Les chiffres du CDC sont réalistes, en particulier le maximum qui est donné s'applique à la grippe 2017 (pour lequel un vaccin, ô le beau vaccin! existait bel et bien)
07 mars 2021, 23:37   Re : Manaus
Quand on y songe, chaque méthode nationale ou régionale (cf. l'UE) de lutte contre cet ennemi révèle les options stratégiques et politique profondes du pays ou de la région intégrée concernée : Israël a choisi le vaccin qui doit faire barrière à la propagation du virus, c'est là sa stratégie. Comment s'en étonner au regard de cette loi d'unité stratégique des politiques sanitaires et des politiques géostratégiques nationales quand le pays a choisi de se protéger de ses ennemis humains par l'érection de sa clôture de sécurité ? (avec toutes les meilleures raisons du monde pour ce faire, là n'est pas la question).

La guerre sanitaire est la poursuite de la guerre tout court avec les mêmes moyens, les mêmes choix stratégiques. Israël, ça peut paraître étonnant, mise sur la ligne Maginot anti-virale, quand à la vérité cela n'a rien d'étonnant: la cohérence est totale avec le mode de protection que le pays s'est donné pour parer aux menaces sur sa sécurité.

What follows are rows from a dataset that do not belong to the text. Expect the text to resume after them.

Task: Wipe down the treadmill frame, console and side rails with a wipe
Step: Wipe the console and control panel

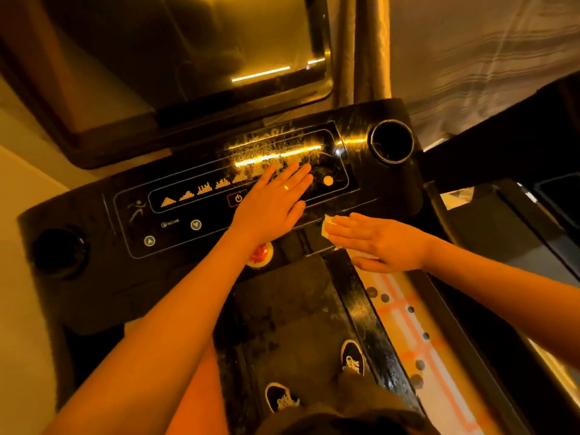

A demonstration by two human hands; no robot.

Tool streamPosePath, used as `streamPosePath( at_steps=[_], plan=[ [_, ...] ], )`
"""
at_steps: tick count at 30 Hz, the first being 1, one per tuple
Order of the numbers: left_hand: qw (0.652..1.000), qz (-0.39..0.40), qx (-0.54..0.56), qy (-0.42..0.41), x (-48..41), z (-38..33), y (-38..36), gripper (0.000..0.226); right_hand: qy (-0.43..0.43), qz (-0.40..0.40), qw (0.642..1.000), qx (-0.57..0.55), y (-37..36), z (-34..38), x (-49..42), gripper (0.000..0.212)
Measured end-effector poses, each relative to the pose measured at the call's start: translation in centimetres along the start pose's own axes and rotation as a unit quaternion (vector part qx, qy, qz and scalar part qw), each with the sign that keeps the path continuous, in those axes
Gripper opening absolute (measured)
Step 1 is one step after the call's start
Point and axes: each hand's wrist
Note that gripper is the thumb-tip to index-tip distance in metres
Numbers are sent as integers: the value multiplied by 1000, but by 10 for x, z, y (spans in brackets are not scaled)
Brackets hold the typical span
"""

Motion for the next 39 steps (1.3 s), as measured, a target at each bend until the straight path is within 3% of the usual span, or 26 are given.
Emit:
streamPosePath(
  at_steps=[6, 12, 16, 18, 20, 22, 23, 27, 31, 35, 39],
  plan=[
    [1000, 16, -2, 8, 1, -1, 5, 60, 107, 56, 993, 3, 11, -31, -15, 57],
    [999, 26, 15, 15, 2, -3, 7, 57, 163, 79, 983, 11, 17, -44, -24, 58],
    [994, 13, 63, 86, 14, -18, 14, 54, 199, 79, 977, 19, 12, -41, -48, 61],
    [967, -57, 159, 193, 37, -39, 14, 53, 212, 91, 973, 28, 16, -45, -47, 65],
    [894, -130, 272, 332, 69, -71, 10, 52, 229, 86, 969, 16, 18, -47, -43, 66],
    [839, -160, 328, 404, 95, -111, 3, 53, 219, 39, 975, -2, 25, -54, -39, 63],
    [831, -154, 341, 413, 103, -130, -1, 53, 194, 6, 981, -6, 29, -61, -38, 61],
    [866, -31, 292, 406, 102, -183, -19, 60, 56, -47, 997, -3, 33, -88, -41, 61],
    [887, 0, 159, 434, 88, -193, -34, 72, 43, -61, 997, 35, 19, -91, -44, 61],
    [891, 5, 93, 445, 89, -189, -41, 83, 45, -70, 995, 47, 17, -91, -44, 61],
    [855, 8, 63, 514, 94, -174, -42, 88, 43, -64, 995, 58, 17, -91, -44, 61]
  ],
)
Point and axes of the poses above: each hand's wrist, its own x-axis away from the middle knuckle, its own y-axis out of the back of the hand, z = x × y, and after that the axes turned 15 degrees about y, right-handed
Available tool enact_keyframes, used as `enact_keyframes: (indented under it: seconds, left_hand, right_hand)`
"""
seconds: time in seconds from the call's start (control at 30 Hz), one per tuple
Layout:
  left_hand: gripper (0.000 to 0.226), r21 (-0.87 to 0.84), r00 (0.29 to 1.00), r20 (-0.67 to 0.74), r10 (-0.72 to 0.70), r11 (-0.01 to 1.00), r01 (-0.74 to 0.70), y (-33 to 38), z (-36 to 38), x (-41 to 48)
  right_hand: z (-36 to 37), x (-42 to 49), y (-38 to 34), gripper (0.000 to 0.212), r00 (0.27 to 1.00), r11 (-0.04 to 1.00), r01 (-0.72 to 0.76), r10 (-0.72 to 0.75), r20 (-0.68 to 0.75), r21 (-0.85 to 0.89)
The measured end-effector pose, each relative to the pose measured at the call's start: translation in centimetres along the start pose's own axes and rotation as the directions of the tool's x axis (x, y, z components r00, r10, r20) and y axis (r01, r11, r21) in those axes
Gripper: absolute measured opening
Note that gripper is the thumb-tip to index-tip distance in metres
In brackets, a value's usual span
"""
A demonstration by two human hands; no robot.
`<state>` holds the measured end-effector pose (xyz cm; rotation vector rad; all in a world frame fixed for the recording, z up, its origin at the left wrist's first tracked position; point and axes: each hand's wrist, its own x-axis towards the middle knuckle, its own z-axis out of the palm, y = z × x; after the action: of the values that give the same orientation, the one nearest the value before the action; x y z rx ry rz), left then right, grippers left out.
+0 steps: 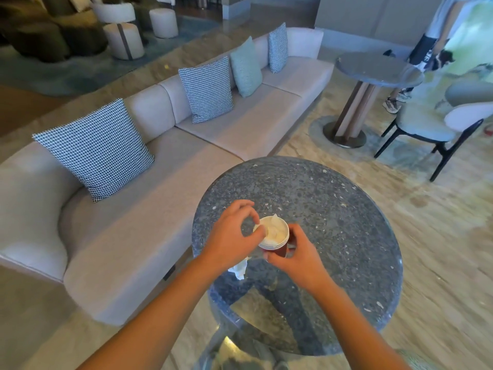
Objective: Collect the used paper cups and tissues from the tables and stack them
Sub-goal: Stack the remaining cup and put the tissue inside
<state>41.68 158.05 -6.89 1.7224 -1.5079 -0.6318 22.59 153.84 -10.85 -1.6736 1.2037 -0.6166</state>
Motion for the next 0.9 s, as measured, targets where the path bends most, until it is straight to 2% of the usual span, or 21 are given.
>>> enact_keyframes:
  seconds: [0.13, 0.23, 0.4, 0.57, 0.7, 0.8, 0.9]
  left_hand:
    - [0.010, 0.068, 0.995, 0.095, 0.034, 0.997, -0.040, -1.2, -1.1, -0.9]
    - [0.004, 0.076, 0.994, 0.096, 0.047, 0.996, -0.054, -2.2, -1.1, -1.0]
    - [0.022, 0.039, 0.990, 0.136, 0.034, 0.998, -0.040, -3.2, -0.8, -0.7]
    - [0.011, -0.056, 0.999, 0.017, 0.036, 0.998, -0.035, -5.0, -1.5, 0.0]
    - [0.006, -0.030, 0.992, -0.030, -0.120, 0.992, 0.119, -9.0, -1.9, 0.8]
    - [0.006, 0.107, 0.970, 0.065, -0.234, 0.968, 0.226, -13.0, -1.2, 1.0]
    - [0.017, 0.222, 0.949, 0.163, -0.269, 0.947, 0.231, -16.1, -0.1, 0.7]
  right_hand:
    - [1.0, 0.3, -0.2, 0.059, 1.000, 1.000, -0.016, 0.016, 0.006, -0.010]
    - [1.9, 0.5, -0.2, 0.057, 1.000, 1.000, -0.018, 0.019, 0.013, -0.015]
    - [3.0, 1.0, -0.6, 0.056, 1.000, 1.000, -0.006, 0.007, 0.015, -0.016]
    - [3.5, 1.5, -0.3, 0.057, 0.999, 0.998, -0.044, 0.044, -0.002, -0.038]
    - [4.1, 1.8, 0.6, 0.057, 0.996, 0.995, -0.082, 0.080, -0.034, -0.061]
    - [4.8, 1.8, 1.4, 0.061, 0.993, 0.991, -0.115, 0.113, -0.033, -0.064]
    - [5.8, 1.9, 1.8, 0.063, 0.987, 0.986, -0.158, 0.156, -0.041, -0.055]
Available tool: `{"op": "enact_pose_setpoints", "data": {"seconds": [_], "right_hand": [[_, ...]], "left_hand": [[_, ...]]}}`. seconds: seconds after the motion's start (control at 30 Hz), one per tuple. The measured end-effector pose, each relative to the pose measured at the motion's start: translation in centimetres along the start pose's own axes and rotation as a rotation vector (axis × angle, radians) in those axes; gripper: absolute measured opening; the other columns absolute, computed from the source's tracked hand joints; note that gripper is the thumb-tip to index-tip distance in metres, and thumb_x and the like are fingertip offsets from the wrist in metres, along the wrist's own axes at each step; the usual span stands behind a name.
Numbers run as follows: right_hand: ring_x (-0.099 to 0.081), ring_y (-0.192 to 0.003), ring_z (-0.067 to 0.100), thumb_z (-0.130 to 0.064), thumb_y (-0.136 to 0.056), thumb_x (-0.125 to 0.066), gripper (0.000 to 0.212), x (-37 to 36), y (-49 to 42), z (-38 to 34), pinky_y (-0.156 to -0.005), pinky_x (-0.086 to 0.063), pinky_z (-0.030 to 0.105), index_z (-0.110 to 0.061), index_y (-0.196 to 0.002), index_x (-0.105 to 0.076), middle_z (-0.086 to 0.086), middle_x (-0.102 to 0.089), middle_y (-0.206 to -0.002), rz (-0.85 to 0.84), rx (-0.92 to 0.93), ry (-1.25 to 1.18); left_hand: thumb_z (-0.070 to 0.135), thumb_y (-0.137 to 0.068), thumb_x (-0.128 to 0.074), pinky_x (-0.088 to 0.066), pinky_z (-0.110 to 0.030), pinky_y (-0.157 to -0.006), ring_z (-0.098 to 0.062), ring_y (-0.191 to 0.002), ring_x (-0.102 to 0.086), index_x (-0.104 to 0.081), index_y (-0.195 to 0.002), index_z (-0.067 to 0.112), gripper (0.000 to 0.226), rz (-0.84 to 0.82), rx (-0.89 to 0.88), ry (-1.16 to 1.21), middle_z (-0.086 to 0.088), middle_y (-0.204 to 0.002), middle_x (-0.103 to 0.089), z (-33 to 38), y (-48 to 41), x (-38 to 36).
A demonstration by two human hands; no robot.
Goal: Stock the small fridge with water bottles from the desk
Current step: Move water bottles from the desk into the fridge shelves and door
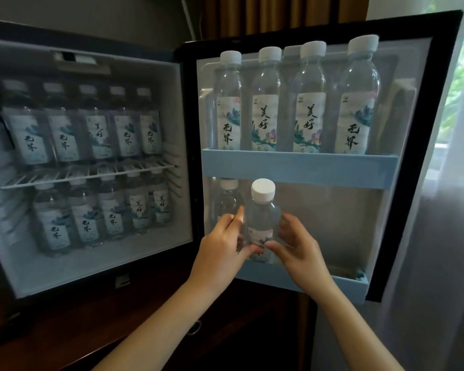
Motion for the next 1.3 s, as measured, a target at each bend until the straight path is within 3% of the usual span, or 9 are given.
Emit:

L'UE, elle, cafouille, ne veut pas de frontières et ne croit guère en les vertus de la Ligne Maginot vaccinale (surtout en France, où l'histoire, aussi oubliée soit-elle, parle encore dans les consciences). La France est dans le même désarroi, la même indécision coupable que le gouvernement Reynaud en mai 1940. La même désunion assassine. En ce sens, si le Prof Raoult est aussi populaire que De Gaulle, la loi des continuités stratégiques que je viens d'évoquer (et que j'ai évoquée dans le billet sur Bir Hakeim) n'y est sans doute pas pour rien.
08 mars 2021, 00:13   Re : Manaus
Ah ben ça alors...
En réalité une épidémie de grippe dure plutôt trois mois que deux.
Ce chiffre du CDC de 646 000 décès de la grippe, qui est un maximum, couvre annuellement la totalité du globe : si en une année la grippe sévit 3 mois dans l'hémisphère nord, disons, puis 3 mois dans l'hémisphère sud, ce chiffre annuel et global rend compte du bilan de 6 mois de grippe. Pas de 2.
Si on tient absolument à le comparer à la létalité covidienne, 12 : 6 égal 2, il faut le multiplier par 2.

D'aucuns, tâtillons à l'extrême, prétendront probablement encore que parce que le covid sévit tout le temps dans les deux hémisphères, il faudrait encore multiplier le résultat grippal comparatif par 2.
Dans tous les cas, "646000x6" est faux.

De toutes les façons, ce genre de calcul me semble vicié à la base : la non-saisonnalité, et le fait que le covid a ses aises aussi bien à Manaus qu'à Bruxelles, disons, et simultanément, fait partie des caractéristiques du virus le rendant d'autant plus contaminant, et donc d'autant plus dangereux et potentiellement mortel, car plus il y a d'infectés, plus le nombre de cas sévères augmente : le risque que fait courir une épidémie se mesure certainement aussi au comportement du virus et à sa faculté d'adaptation à toutes les conditions.